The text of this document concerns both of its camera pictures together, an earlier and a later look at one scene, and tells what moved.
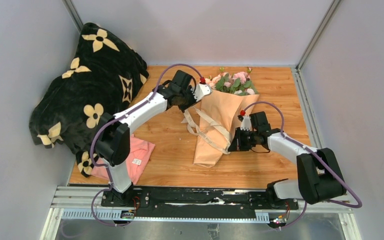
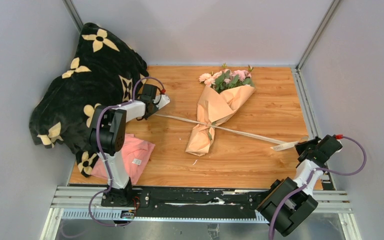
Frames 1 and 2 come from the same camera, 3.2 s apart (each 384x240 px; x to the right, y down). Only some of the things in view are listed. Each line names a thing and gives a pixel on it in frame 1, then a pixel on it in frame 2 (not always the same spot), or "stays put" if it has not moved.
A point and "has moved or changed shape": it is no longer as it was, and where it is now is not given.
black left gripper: [183, 108] -> [155, 109]
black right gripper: [237, 144] -> [301, 146]
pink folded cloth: [140, 153] stays put
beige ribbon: [193, 129] has moved or changed shape
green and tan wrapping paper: [219, 116] has moved or changed shape
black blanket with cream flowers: [104, 76] stays put
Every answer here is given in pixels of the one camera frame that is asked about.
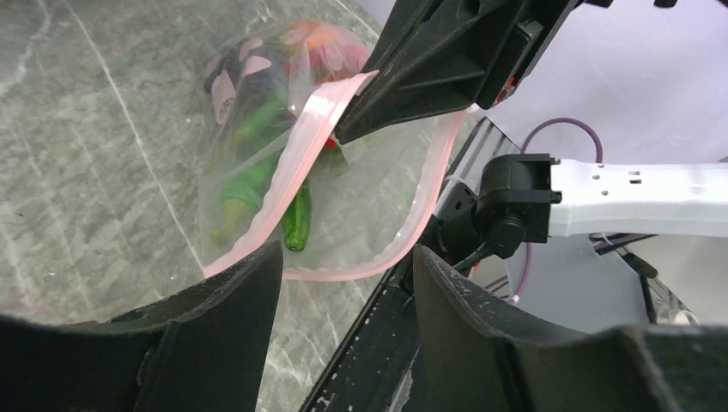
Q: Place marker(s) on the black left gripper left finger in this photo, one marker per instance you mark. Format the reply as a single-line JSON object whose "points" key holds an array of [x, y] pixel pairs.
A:
{"points": [[201, 349]]}

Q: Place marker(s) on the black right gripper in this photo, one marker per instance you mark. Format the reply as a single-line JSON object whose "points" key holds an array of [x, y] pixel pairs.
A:
{"points": [[436, 57]]}

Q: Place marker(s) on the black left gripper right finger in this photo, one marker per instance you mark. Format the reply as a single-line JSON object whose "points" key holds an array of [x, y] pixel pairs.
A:
{"points": [[482, 354]]}

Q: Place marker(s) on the fake green cucumber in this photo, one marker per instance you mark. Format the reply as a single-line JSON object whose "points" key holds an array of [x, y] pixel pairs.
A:
{"points": [[297, 219]]}

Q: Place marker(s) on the clear zip top bag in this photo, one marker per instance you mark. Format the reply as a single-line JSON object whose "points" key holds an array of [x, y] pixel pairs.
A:
{"points": [[370, 197]]}

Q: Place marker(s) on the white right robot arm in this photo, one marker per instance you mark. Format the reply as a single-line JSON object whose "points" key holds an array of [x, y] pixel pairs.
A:
{"points": [[529, 198]]}

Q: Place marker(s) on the fake red tomato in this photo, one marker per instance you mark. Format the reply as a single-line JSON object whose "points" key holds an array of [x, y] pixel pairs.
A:
{"points": [[321, 52]]}

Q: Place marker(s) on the fake green bean pod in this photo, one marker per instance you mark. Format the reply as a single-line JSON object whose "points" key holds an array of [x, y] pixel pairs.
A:
{"points": [[247, 147]]}

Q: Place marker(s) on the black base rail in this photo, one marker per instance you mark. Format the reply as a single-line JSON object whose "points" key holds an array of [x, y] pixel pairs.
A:
{"points": [[377, 366]]}

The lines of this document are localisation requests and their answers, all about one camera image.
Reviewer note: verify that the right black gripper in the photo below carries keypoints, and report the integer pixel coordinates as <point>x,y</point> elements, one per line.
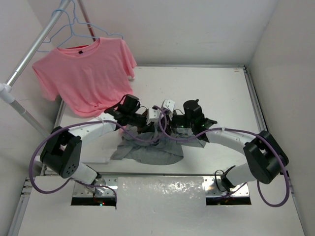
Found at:
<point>172,119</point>

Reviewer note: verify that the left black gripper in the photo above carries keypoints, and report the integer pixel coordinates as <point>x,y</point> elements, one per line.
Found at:
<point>145,127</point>

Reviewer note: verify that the grey t shirt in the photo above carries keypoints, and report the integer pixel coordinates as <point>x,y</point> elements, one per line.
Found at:
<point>164,151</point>

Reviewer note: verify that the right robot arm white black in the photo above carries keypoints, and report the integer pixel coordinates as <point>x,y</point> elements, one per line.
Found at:
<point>265,159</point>

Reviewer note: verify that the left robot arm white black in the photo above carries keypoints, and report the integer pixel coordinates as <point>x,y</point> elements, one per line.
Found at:
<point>62,151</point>

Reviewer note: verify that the pink t shirt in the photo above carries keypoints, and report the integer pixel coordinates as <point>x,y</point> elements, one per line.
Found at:
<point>89,79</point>

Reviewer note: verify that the silver clothes rack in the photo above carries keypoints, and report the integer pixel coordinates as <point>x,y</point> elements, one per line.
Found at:
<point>20,23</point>

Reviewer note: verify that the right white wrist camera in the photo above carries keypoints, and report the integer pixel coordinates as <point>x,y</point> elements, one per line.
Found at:
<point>168,107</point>

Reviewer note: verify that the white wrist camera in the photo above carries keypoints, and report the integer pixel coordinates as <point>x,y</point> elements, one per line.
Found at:
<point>152,115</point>
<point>168,107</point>

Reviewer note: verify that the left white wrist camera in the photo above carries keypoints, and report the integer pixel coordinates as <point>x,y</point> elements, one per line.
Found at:
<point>152,115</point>

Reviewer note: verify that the blue wire hanger rear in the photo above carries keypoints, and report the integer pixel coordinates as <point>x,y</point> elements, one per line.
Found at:
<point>70,26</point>

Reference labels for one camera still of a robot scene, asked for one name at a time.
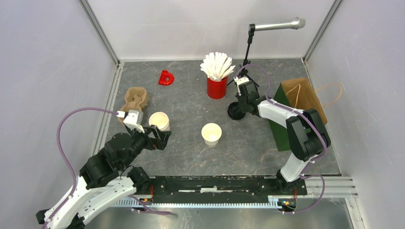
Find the green paper bag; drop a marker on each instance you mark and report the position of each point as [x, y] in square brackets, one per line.
[298, 93]

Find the brown cardboard cup carrier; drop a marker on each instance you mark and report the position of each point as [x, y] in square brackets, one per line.
[136, 98]

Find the red plastic letter d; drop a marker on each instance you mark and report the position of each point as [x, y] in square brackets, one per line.
[166, 78]

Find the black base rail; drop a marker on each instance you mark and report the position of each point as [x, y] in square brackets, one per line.
[215, 189]

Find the black mini tripod stand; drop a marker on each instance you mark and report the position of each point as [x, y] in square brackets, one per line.
[244, 72]

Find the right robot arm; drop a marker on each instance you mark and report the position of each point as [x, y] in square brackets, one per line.
[307, 135]

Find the red cylindrical holder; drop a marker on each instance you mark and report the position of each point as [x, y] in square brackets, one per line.
[216, 89]

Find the silver microphone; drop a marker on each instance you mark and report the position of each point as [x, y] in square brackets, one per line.
[295, 24]

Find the single white paper cup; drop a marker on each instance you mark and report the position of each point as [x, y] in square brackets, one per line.
[211, 134]

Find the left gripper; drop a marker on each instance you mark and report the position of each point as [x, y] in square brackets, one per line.
[160, 140]

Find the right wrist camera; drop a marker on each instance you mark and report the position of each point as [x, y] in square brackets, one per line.
[240, 81]

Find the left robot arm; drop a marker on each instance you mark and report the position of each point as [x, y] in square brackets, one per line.
[79, 206]

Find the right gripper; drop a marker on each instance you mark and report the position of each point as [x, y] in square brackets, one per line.
[239, 98]

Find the white paper cup stack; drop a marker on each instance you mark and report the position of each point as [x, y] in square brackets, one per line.
[160, 120]

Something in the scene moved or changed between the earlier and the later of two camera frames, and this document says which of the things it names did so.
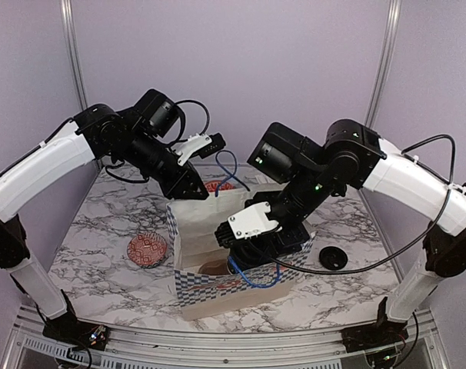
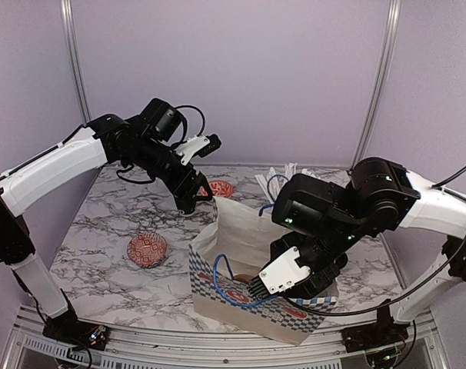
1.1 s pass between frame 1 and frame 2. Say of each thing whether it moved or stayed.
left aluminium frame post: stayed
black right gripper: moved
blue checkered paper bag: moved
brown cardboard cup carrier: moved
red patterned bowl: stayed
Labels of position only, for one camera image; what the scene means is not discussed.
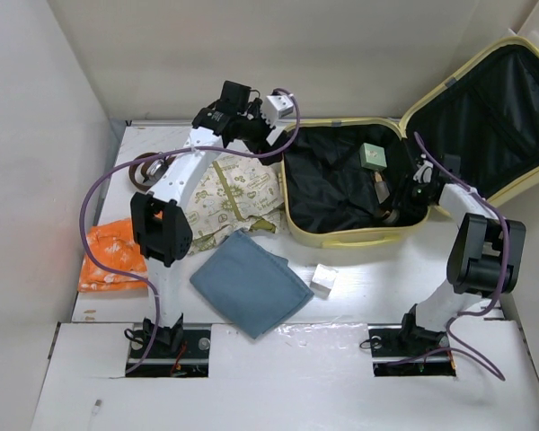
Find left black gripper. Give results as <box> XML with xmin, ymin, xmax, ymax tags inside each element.
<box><xmin>236</xmin><ymin>99</ymin><xmax>288</xmax><ymax>165</ymax></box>

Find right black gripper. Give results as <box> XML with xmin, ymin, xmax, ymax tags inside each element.
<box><xmin>382</xmin><ymin>172</ymin><xmax>437</xmax><ymax>219</ymax></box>

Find clear gold pump bottle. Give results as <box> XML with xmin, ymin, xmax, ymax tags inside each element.
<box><xmin>373</xmin><ymin>171</ymin><xmax>391</xmax><ymax>204</ymax></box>

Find green cosmetic box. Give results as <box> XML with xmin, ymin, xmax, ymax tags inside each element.
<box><xmin>359</xmin><ymin>143</ymin><xmax>387</xmax><ymax>172</ymax></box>

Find white cosmetic box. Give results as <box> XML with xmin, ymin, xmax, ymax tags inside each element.
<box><xmin>310</xmin><ymin>264</ymin><xmax>339</xmax><ymax>298</ymax></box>

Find blue denim cloth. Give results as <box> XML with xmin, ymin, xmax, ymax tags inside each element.
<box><xmin>190</xmin><ymin>231</ymin><xmax>314</xmax><ymax>339</ymax></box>

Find orange patterned cloth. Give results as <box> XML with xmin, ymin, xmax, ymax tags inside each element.
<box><xmin>77</xmin><ymin>218</ymin><xmax>147</xmax><ymax>293</ymax></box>

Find gold lid cosmetic jar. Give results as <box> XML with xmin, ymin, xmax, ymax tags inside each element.
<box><xmin>378</xmin><ymin>208</ymin><xmax>401</xmax><ymax>226</ymax></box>

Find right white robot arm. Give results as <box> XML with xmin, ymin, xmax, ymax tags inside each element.
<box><xmin>396</xmin><ymin>154</ymin><xmax>526</xmax><ymax>354</ymax></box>

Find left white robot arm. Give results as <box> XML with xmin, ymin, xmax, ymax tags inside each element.
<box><xmin>130</xmin><ymin>81</ymin><xmax>300</xmax><ymax>356</ymax></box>

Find yellow suitcase black lining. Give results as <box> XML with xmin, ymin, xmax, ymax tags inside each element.
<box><xmin>281</xmin><ymin>37</ymin><xmax>539</xmax><ymax>248</ymax></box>

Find cream cartoon print cloth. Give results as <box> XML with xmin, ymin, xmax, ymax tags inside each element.
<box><xmin>185</xmin><ymin>154</ymin><xmax>284</xmax><ymax>255</ymax></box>

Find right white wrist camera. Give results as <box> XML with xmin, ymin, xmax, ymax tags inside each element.
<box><xmin>413</xmin><ymin>160</ymin><xmax>434</xmax><ymax>184</ymax></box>

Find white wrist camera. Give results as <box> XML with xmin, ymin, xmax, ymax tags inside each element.
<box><xmin>261</xmin><ymin>94</ymin><xmax>295</xmax><ymax>125</ymax></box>
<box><xmin>413</xmin><ymin>160</ymin><xmax>434</xmax><ymax>184</ymax></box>

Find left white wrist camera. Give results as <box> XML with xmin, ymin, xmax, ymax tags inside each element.
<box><xmin>261</xmin><ymin>94</ymin><xmax>295</xmax><ymax>125</ymax></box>

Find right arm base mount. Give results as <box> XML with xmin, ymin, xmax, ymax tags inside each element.
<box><xmin>359</xmin><ymin>313</ymin><xmax>456</xmax><ymax>377</ymax></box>

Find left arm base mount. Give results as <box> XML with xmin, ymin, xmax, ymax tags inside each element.
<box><xmin>124</xmin><ymin>317</ymin><xmax>212</xmax><ymax>378</ymax></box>

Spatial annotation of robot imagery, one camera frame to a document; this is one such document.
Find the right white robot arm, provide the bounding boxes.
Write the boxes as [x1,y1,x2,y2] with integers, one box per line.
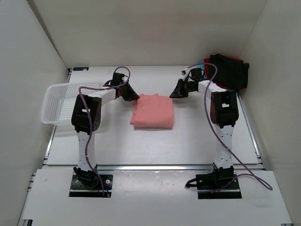
[170,69,239,190]

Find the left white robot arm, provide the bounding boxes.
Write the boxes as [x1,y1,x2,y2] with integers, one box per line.
[71,72,139,191]

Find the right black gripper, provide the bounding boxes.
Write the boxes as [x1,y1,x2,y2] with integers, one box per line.
[169,79,195,99]

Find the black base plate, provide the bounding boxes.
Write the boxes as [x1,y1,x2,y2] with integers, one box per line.
[69,172,113,198]
[185,167,242,200]

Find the white plastic basket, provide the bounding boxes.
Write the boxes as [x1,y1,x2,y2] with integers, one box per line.
[40,81,104,127]

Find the red folded t shirt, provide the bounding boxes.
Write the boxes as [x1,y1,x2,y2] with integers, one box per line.
[204,58,226,88]

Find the black folded t shirt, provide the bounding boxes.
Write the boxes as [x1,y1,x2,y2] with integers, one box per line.
[204,54,250,93]

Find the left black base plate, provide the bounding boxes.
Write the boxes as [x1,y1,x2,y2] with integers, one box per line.
[69,172,113,198]

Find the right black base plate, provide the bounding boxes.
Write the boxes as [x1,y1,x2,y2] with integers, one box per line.
[185,167,242,200]

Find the pink t shirt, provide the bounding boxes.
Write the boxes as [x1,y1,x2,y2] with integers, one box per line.
[130,94,174,129]

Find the teal folded t shirt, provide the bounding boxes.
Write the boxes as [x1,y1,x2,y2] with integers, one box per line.
[197,64,206,77]

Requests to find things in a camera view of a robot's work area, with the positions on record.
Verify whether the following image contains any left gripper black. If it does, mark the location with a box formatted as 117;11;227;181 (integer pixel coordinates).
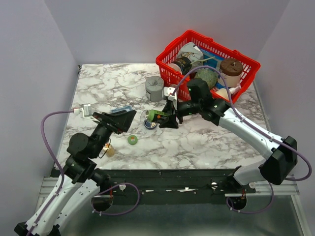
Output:
91;110;137;159

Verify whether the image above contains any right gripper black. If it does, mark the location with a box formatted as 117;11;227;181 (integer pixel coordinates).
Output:
159;97;202;129

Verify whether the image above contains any clear foil seal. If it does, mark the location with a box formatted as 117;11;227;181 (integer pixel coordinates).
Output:
140;110;147;122

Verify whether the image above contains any green bottle cap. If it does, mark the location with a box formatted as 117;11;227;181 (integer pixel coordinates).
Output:
127;135;138;145

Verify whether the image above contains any dark blue round dish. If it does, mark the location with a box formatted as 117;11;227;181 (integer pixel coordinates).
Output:
143;120;157;130

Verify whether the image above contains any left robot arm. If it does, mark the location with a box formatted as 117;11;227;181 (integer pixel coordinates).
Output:
14;107;136;236

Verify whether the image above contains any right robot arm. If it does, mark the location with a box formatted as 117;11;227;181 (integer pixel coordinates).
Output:
156;79;297;193

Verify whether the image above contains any light blue rectangular tray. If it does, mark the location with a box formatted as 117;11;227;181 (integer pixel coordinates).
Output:
111;105;132;113

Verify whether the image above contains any amber pill bottle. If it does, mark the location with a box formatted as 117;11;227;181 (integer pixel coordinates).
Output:
103;143;115;157

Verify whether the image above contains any grey toilet paper roll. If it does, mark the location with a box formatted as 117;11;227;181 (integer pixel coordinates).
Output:
145;76;164;102

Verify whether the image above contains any green melon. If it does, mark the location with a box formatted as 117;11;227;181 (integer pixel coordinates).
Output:
195;68;218;89

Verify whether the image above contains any beige egg shaped ball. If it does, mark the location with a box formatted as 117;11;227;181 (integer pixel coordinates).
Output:
216;88;231;101

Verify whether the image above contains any red shopping basket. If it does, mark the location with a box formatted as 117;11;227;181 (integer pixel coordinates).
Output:
155;29;261;121

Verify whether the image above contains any white pump bottle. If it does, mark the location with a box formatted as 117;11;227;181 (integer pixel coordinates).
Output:
229;84;241;95

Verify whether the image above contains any grey printed pouch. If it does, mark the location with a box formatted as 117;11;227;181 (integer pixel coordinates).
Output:
177;42;203;69

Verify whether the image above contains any blue box in basket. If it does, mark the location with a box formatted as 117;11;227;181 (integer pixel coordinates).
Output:
200;49;224;72

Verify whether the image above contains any brown lid white tub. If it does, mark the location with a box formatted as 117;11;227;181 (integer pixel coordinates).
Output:
219;58;243;88

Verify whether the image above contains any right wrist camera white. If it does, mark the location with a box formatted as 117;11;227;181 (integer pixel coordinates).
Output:
162;87;177;101

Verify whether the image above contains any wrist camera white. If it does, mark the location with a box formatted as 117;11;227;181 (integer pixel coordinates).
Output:
162;87;177;101
73;104;93;118

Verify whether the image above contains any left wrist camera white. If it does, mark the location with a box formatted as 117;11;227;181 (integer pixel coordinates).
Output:
73;104;93;118

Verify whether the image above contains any black table front frame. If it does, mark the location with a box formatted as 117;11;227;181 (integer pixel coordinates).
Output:
53;169;255;207

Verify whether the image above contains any aluminium rail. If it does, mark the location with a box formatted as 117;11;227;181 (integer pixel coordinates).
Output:
39;177;300;198

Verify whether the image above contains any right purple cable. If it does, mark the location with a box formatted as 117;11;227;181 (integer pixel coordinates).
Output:
172;65;313;214
--- --- ---
In the data above, find the line containing "The lines of" and the line containing "Reviewer note: verify that the white". Repeat those two lines and everything between them exactly, minus the pictures.

■ Exercise output:
The lines of this document are localisation requests and their answers, all about one camera image.
Reviewer note: verify that the right black gripper in the photo below carries keypoints, and report the integer pixel coordinates as <point>x,y</point> elements, one per line.
Found at:
<point>172,119</point>

Reviewer note: verify that the left black gripper in the photo above carries keypoints, and report the integer pixel coordinates as <point>x,y</point> elements, one per line.
Found at:
<point>145,127</point>

Reviewer note: verify that the grey t shirt in the photo above carries keypoints, and report the integer pixel coordinates as <point>x,y</point> elements, one per line.
Found at:
<point>164,151</point>

Reviewer note: verify that the right robot arm white black in the photo above carries keypoints, and report the integer pixel coordinates as <point>x,y</point> elements, one per line.
Found at:
<point>265,159</point>

Reviewer note: verify that the left robot arm white black in the photo above carries keypoints, and report the integer pixel coordinates as <point>x,y</point> elements, one per line.
Found at:
<point>62,151</point>

Reviewer note: verify that the pink t shirt in the photo above carries keypoints, and report the integer pixel coordinates as <point>x,y</point> elements, one per line.
Found at:
<point>89,79</point>

Reviewer note: verify that the silver clothes rack in the photo above carries keypoints, and report the integer pixel coordinates as <point>x,y</point> elements, one per line.
Found at:
<point>20,23</point>

Reviewer note: verify that the right white wrist camera in the photo above carries keypoints, and report the integer pixel coordinates as <point>x,y</point> elements, one per line.
Found at:
<point>168,107</point>

Reviewer note: verify that the white wrist camera in the photo above carries keypoints, and report the integer pixel coordinates as <point>x,y</point> elements, one per line.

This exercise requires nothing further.